◆ Task requirements:
Among the lines below, which ones contain the word "target"? Copy every such line.

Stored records
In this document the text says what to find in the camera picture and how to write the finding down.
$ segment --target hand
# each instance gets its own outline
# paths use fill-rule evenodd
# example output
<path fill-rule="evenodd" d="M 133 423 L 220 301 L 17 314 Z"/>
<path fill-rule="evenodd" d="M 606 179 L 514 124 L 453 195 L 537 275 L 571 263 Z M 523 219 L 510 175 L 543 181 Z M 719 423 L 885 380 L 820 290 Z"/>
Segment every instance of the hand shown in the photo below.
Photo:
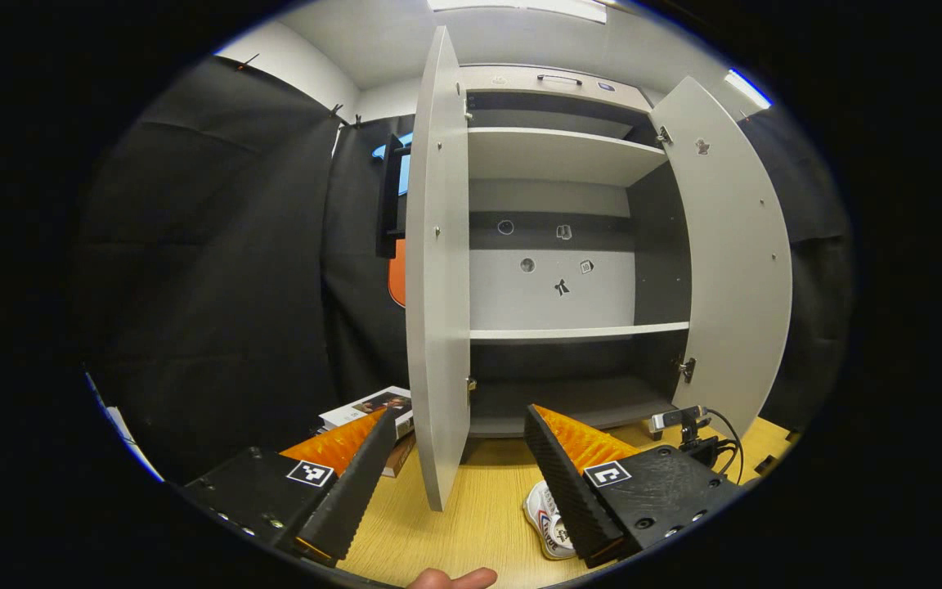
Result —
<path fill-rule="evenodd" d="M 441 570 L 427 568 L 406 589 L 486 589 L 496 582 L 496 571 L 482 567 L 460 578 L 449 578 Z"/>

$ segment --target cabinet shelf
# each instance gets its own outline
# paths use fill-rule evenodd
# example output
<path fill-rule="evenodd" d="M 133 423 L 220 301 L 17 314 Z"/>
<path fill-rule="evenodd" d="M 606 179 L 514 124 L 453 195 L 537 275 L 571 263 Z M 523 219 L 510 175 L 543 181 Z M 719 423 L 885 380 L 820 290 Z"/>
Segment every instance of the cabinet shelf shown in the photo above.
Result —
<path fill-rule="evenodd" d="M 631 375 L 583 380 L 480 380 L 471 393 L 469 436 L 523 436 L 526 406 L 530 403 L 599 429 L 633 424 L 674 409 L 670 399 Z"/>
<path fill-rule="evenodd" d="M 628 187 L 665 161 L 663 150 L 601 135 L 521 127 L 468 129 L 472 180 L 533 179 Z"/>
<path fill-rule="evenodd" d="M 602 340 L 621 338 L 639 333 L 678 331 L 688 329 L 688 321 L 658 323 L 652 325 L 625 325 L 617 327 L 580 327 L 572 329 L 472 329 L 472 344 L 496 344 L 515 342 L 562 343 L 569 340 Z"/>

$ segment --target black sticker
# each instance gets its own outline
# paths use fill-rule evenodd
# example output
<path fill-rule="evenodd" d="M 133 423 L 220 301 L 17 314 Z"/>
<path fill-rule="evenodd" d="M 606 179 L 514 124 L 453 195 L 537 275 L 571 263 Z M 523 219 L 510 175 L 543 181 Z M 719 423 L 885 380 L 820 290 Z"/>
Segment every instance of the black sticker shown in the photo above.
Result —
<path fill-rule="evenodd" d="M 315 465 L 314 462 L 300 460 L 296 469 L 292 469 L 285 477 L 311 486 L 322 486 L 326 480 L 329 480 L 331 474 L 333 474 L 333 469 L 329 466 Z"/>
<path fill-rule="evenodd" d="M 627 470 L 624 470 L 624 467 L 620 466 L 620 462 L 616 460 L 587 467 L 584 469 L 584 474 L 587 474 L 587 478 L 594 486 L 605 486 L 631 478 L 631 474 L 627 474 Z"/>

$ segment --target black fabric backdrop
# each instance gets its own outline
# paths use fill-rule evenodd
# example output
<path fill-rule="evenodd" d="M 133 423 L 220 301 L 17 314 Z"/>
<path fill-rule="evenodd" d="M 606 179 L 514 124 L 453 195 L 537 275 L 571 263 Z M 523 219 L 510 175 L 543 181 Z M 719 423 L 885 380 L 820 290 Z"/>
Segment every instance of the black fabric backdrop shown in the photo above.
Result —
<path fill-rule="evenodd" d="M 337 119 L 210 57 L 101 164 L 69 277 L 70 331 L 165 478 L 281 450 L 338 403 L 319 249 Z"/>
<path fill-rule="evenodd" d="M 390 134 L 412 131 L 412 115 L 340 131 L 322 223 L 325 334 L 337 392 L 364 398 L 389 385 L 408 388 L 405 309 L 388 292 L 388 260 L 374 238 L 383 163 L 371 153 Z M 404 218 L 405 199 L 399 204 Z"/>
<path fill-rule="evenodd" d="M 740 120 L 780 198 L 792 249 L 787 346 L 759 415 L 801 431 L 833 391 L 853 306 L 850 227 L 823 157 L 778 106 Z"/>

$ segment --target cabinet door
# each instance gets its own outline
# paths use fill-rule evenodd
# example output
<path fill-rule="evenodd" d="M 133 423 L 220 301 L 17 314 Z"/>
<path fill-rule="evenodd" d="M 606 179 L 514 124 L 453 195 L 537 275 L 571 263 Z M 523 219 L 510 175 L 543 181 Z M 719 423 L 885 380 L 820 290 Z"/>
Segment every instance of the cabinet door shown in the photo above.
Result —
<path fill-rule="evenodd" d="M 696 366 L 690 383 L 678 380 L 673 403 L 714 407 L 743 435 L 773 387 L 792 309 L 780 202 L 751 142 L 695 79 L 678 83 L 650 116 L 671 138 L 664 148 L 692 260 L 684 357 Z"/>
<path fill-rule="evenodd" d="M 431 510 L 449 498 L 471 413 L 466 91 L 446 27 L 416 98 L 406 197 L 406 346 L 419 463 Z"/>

...

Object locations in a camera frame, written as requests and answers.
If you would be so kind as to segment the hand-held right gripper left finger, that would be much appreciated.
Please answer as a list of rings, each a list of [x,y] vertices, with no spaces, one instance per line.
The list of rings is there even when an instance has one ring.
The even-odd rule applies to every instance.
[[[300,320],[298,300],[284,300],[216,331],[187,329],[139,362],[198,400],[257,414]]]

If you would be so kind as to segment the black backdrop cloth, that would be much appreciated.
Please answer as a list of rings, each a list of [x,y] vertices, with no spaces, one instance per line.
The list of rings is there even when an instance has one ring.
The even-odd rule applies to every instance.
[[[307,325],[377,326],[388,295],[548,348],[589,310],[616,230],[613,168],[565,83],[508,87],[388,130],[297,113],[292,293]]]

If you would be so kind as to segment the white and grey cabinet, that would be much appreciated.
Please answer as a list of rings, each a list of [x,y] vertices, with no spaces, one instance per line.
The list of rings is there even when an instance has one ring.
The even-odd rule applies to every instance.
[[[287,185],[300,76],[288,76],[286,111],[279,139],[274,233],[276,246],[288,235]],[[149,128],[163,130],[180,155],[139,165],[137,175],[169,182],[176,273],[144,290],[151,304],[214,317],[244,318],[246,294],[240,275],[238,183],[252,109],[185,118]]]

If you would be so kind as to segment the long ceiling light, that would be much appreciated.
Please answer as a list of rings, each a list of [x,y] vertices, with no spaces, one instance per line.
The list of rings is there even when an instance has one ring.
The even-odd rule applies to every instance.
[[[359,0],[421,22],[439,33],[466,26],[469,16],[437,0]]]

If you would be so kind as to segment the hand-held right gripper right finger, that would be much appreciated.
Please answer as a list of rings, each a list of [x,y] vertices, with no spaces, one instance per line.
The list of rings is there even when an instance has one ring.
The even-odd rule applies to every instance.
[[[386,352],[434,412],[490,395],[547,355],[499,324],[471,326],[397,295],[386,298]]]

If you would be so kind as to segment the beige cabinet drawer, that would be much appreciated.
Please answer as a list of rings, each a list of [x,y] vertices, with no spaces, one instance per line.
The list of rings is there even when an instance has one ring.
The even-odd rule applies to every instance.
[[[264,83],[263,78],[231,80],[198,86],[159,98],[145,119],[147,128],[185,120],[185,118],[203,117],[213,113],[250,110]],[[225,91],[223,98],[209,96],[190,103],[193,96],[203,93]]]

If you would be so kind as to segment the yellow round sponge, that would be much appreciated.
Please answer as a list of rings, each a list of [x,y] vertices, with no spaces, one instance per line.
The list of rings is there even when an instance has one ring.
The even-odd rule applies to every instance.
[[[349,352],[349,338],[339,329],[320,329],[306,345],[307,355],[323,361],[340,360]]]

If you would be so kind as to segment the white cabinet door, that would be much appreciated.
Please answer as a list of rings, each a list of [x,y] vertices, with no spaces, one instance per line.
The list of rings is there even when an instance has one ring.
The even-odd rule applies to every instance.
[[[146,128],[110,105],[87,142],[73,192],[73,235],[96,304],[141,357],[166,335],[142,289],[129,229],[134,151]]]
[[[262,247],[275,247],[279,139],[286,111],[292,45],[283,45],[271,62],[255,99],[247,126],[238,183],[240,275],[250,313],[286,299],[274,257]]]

◆ Answer space:
$ segment --target hand
$ segment --target cabinet shelf
$ segment --target black sticker
$ segment --target black fabric backdrop
$ segment --target cabinet door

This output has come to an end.